O Trabalho Interno: A Pedra e as Ferramentas
Tudo isso se direciona para o trabalho mais relevante: aquele que fazemos dentro de nós. Reconhecemos bem a luta interna entre nossos princípios e nossos impulsos, entre a razão que tenta nos guiar e as emoções que habitualmente nos movem de forma descontrolada. A Maçonaria oferece símbolos como o esquadro, para nos lembrar da retidão e da justeza, e o compasso, para nos ajudar a colocar limites em nossos desejos e paixões. Funcionam como ferramentas para essa construção interna, para aprendermos a nos governar.
A imagem da pedra bruta e da pedra polida é outro exemplo nítido. Chegamos como pedras em estado natural, com potencial, mas também com irregularidades. O objetivo é nos trabalharmos, nos polirmos, para nos tornarmos mais úteis, mais ajustados a um propósito maior. É um processo contínuo, que reconhece que sempre haverá algo a melhorar, que a tensão entre o que somos e o que podemos ser é o que impulsiona nosso crescimento.
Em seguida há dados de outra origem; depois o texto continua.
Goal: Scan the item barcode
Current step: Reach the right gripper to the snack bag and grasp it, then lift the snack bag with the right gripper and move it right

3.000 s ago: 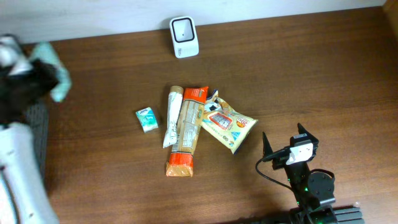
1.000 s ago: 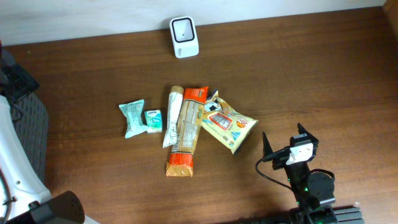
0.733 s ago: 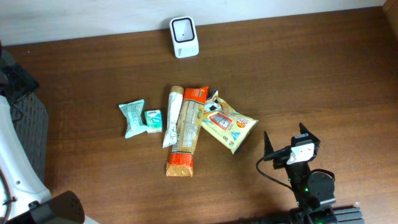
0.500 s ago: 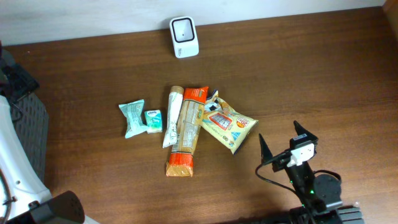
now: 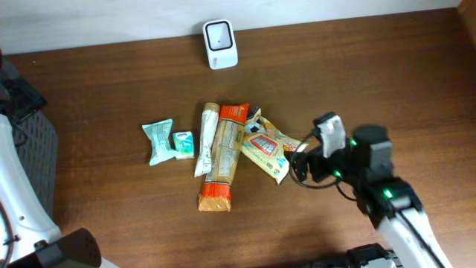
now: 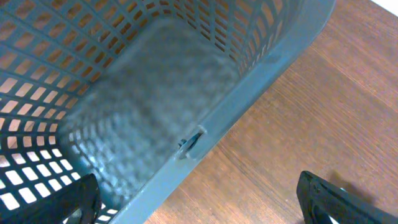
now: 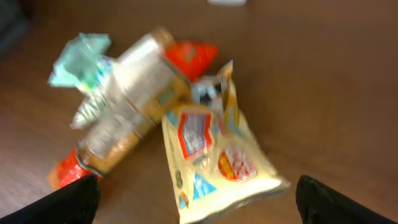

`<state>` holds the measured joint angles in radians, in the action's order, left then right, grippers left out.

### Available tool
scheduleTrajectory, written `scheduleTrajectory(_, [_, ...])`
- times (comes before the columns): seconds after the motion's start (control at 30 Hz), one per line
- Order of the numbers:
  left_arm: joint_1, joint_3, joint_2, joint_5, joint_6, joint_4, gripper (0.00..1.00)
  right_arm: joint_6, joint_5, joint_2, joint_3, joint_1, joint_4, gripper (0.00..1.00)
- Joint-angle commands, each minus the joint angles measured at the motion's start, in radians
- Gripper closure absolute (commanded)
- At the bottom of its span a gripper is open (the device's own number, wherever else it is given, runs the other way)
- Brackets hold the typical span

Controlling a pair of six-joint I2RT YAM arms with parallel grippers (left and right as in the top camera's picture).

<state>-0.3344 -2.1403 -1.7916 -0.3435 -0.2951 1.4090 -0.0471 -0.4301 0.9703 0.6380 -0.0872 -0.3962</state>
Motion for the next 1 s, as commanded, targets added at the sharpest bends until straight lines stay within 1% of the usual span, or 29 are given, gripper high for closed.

A Busca pela União Harmônica
Mesmo que haja todo o foco na dualidade, a Maçonaria não termina aí. Ela aponta para algo além. A presença do número três em tantos símbolos relevantes (o triângulo, as três luzes no altar) indica a busca por uma combinação harmônica, por um ponto de equilíbrio que vá além da simples oposição. O três habitualmente representa a harmonia que pode surgir da tensão entre dois polos.
Na prática, isso se reflete num convite a buscar o "caminho do meio". Não um caminho de falta de vigor, mas de equilíbrio dinâmico. É a arte de ponderar, de não se deixar levar por extremos, de unir as diferentes partes de nós mesmos e de nossas vidas.
E, talvez, no horizonte mais distante dessa busca, a Maçonaria acene para a ideia de que toda essa dualidade que vivemos se apoia sobre uma Unidade básica. Que, por trás de todas as diferenças e oposições, há um princípio unificador. Alcançar essa visão pode ser o resultado final do trabalho de equilibrar os opostos em nossa própria vida.